3. Compiling C++ WebAssembly

Short description:

We can compile C++ WebAssembly and prove that it's not a special version of GCC. The file type is ELF, a binary format for executable files. We can even dump and examine the binary code.

So this is fairly interesting, I think, but maybe I said it myself before, right? We can compile C++ WebAssembly, so maybe you're thinking that there is some trick here. That maybe this is a special version of GCC that can magically generate code that runs natively in the browser. And I'd like to prove to you that this is not the case. That through that we can actually ask the system. So what is the file type that we just run? The system says it's ELF, which is a binary format run executable. So Linux 32-bit intel x86, which is what we expect. And as the last proof, we can even show the code itself. We can dump this program that we built. We can take a look and this is binary code, which is what you would expect.

4. Running C++ and Other Languages in Browser

Short description:

There are other ways of running C++ code in the browser. We can try Python and JavaScript as well. ChirpX is able to deal with sophisticated executables by generating code at runtime. Building something generic means using binaries without pre-processing or special tools.

And okay, but, I mean, there are other ways of running C++ code in the browser. So why will we go toward all this complexity? And the issue is that it's complicated, really. So it is true that you can compile C++ in the browser. It is not clear that you can compile any application without manual intervention. But even putting this aside, the point is that this is an extremely generic solution, right?

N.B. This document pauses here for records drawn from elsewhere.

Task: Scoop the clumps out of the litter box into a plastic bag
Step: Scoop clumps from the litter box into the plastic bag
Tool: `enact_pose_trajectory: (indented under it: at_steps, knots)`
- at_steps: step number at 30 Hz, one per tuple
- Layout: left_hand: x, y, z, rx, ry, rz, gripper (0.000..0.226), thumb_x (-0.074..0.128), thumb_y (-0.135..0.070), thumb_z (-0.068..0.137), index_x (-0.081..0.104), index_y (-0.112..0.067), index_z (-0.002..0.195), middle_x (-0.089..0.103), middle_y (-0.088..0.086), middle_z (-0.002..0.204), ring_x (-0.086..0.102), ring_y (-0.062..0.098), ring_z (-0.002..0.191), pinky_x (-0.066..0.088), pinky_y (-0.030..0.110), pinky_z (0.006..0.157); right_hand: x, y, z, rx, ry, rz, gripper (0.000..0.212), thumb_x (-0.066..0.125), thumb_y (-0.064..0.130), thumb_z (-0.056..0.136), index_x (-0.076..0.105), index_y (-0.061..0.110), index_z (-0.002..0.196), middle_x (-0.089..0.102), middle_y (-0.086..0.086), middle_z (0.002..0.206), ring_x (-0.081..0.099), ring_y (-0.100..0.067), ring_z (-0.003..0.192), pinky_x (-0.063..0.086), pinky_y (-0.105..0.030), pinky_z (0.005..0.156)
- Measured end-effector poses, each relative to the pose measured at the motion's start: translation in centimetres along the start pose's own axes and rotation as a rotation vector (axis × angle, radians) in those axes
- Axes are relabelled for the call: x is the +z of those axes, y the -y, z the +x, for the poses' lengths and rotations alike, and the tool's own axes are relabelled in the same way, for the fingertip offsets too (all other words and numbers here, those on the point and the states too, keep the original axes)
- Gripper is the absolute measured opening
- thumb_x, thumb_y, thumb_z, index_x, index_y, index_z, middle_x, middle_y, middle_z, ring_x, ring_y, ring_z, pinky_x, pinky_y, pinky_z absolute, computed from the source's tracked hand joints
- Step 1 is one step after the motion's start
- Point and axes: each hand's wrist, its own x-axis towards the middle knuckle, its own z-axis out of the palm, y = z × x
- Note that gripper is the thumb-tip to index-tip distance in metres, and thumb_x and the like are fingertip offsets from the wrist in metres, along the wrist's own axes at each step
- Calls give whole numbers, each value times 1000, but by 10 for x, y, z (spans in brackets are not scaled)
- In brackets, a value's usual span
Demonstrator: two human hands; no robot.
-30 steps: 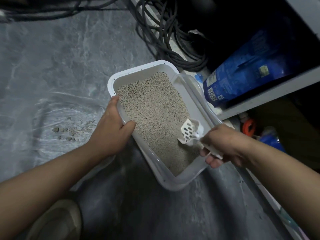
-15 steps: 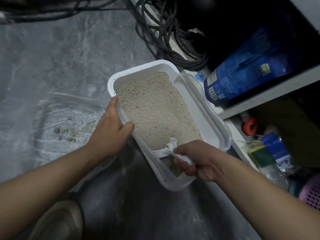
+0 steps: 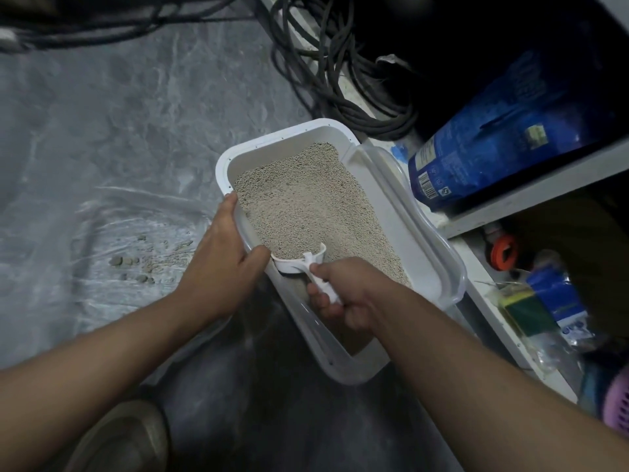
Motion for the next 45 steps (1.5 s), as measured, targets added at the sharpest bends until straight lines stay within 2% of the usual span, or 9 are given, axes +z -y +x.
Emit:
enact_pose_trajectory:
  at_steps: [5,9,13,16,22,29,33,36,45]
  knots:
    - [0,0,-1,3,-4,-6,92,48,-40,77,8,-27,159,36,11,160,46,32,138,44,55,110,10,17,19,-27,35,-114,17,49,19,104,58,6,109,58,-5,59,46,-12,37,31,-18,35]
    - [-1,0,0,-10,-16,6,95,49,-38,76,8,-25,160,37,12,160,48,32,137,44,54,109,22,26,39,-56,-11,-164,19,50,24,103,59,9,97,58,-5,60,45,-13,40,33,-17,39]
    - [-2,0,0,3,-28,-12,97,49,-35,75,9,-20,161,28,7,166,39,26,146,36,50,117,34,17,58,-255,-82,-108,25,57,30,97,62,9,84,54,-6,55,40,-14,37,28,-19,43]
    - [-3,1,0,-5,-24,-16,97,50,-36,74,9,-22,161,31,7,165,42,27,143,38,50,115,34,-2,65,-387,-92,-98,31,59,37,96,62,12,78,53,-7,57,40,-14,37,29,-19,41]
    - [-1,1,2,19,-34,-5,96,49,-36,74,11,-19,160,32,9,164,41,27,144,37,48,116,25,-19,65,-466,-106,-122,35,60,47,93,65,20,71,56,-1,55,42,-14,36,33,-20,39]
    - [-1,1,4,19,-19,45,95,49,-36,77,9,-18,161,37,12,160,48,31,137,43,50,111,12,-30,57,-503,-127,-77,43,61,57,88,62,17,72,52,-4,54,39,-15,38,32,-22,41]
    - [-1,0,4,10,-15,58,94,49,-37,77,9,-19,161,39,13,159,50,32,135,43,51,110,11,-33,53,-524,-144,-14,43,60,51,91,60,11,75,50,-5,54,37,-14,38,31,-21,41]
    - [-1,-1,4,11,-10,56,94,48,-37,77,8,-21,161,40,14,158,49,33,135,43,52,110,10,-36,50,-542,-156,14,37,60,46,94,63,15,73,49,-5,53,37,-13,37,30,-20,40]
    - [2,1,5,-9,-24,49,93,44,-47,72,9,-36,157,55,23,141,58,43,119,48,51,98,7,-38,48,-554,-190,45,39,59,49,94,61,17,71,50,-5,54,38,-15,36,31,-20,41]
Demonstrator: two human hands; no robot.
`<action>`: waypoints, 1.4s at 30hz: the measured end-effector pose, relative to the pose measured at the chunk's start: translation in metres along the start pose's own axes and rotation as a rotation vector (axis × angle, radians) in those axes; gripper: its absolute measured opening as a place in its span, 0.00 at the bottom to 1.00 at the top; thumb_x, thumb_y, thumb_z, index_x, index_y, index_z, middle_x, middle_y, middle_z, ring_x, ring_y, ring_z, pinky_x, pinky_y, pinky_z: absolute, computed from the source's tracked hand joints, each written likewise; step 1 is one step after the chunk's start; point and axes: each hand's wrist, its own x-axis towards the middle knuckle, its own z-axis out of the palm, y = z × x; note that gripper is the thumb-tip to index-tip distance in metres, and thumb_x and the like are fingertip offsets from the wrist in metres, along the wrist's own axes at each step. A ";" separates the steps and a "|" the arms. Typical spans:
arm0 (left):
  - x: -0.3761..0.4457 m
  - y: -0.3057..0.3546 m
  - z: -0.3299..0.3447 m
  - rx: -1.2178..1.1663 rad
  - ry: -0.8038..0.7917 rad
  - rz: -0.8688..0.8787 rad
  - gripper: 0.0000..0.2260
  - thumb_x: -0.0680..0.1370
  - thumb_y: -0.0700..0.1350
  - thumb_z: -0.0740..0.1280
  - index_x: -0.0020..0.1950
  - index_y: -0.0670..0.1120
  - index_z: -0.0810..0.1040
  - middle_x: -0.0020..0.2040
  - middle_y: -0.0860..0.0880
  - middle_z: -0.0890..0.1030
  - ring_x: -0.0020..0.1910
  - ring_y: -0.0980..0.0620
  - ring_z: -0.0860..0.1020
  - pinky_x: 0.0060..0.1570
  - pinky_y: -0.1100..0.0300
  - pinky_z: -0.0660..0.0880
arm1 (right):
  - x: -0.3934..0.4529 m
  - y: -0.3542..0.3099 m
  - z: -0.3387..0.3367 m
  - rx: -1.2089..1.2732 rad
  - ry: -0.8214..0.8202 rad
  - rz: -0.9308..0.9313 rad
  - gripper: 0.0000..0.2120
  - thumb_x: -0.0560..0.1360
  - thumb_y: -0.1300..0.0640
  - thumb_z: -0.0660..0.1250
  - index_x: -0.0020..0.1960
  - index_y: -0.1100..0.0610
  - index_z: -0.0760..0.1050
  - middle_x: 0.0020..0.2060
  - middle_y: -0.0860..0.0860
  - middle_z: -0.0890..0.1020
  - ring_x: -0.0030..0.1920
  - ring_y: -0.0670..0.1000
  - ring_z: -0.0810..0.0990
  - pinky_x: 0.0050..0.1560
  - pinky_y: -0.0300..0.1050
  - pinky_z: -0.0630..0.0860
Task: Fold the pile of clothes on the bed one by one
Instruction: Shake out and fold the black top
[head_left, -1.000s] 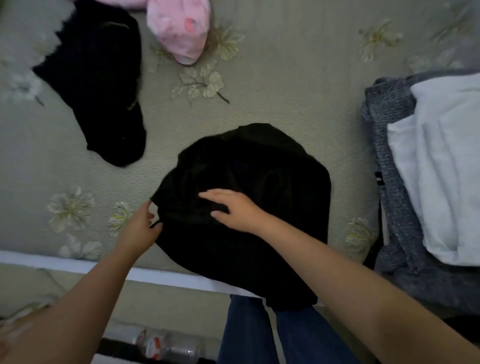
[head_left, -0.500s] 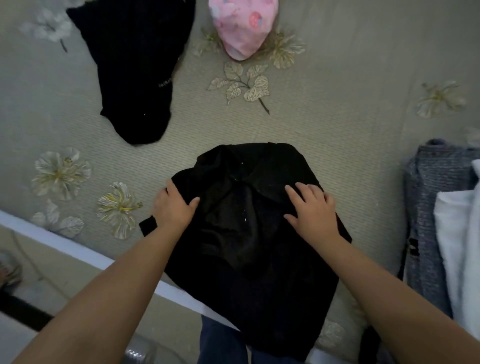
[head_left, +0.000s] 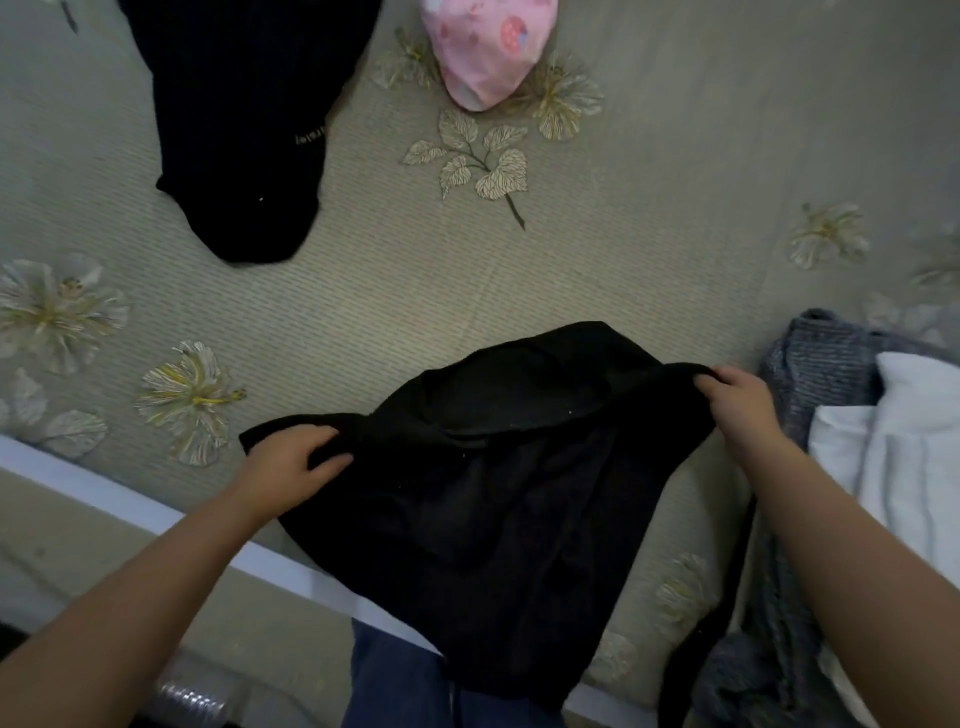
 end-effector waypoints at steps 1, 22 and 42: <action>-0.005 0.006 0.000 0.106 -0.011 0.168 0.09 0.70 0.44 0.71 0.43 0.38 0.82 0.37 0.42 0.80 0.37 0.45 0.80 0.35 0.61 0.72 | -0.001 0.000 0.006 -0.070 0.009 -0.011 0.09 0.75 0.67 0.60 0.50 0.69 0.77 0.41 0.60 0.79 0.38 0.52 0.77 0.36 0.39 0.70; -0.039 0.021 -0.022 -0.151 -0.158 -0.246 0.08 0.76 0.31 0.61 0.49 0.39 0.77 0.51 0.42 0.77 0.51 0.44 0.76 0.41 0.70 0.69 | -0.164 -0.018 0.175 0.059 -0.095 0.015 0.16 0.71 0.45 0.67 0.37 0.55 0.67 0.32 0.48 0.74 0.34 0.46 0.72 0.29 0.36 0.62; 0.116 0.253 0.060 0.540 -0.299 0.641 0.18 0.79 0.37 0.54 0.68 0.43 0.67 0.65 0.41 0.72 0.63 0.43 0.69 0.60 0.51 0.65 | -0.178 0.124 0.038 0.374 0.041 0.507 0.17 0.71 0.66 0.66 0.29 0.56 0.63 0.27 0.51 0.68 0.32 0.51 0.69 0.36 0.44 0.64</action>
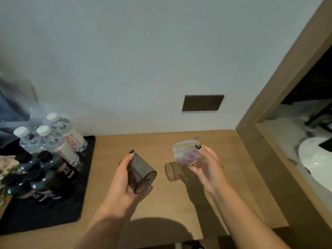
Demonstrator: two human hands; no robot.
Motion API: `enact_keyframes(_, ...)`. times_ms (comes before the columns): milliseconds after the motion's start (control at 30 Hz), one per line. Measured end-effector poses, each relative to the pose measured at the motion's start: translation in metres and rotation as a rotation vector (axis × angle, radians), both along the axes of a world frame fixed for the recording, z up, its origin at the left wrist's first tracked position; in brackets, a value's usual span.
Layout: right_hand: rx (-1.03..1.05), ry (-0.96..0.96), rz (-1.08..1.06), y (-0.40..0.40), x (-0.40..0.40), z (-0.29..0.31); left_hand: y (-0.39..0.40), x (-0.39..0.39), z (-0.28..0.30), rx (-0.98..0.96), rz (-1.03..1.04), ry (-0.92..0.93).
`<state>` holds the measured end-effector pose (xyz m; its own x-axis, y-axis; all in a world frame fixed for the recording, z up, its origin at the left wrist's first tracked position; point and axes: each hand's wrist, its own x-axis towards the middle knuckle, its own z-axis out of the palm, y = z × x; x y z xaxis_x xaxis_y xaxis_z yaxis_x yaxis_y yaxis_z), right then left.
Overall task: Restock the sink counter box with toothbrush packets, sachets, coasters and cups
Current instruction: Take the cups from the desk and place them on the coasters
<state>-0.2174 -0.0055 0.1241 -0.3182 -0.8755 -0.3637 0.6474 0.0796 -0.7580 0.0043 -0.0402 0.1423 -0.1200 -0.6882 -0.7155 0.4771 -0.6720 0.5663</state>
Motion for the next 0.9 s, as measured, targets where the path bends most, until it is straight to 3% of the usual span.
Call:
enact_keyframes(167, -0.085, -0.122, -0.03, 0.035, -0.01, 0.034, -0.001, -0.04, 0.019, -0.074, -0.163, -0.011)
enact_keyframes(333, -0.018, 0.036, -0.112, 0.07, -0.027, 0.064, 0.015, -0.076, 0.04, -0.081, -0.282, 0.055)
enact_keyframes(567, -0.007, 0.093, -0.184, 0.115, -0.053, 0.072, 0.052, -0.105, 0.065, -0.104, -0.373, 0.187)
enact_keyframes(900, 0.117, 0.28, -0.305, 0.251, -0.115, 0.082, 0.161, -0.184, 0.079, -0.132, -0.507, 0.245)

So we can try something completely different now. Let's try Python. So what I've done now, I've set up the Python interpreter and I can actually type command directly in the shell one more time. I'll do the same thing I've done before. Hello. This is also pretty easy. I can return another code, which will display on screen. And, OK, Python is nice, but it's also relatively simple executable. It's just an interpreter overall, it does not much more than that. So let's try something funnier. Let's try if we can try to run JavaScript. And I will also open again Vim. I will also open one more time and write my simple test case, which is misspelled. And also, not to do something completely obvious, I'm actually going to enable the print code option. So what this option does, it actually prints out all the native code that Node.js and actually the internal engine, which is V8, the same engine that's used in Chrome, is generating just to run this small example. Keep in mind that what you're seeing is not something that happens especially because it's running in this virtualized environment. This thing happens every single time you start up Node.js. And what I found interesting is that what this thing shows to you is that ChirpX is actually able to deal with a fairly sophisticated executable, because this code is being generated at runtime. This was never ever seen before by the engine. It's just been generated, read to memory, and eventually executed. So how do we build something? Oh, by the way, this is a live website. If you want to play with this, you can go and play with that, and if you have bugs, you can report them on GitHub, and members of my team will take care of them. So let's try to define this terminology we've been using before. When building something generic, I mean that we want to do something that does not require any pre-processing, any special metadata. We should not have a special compiler or special build options, we should not have special libraries, none of this. What we do is that we take the binaries as they come out of the Debian packages and we use them.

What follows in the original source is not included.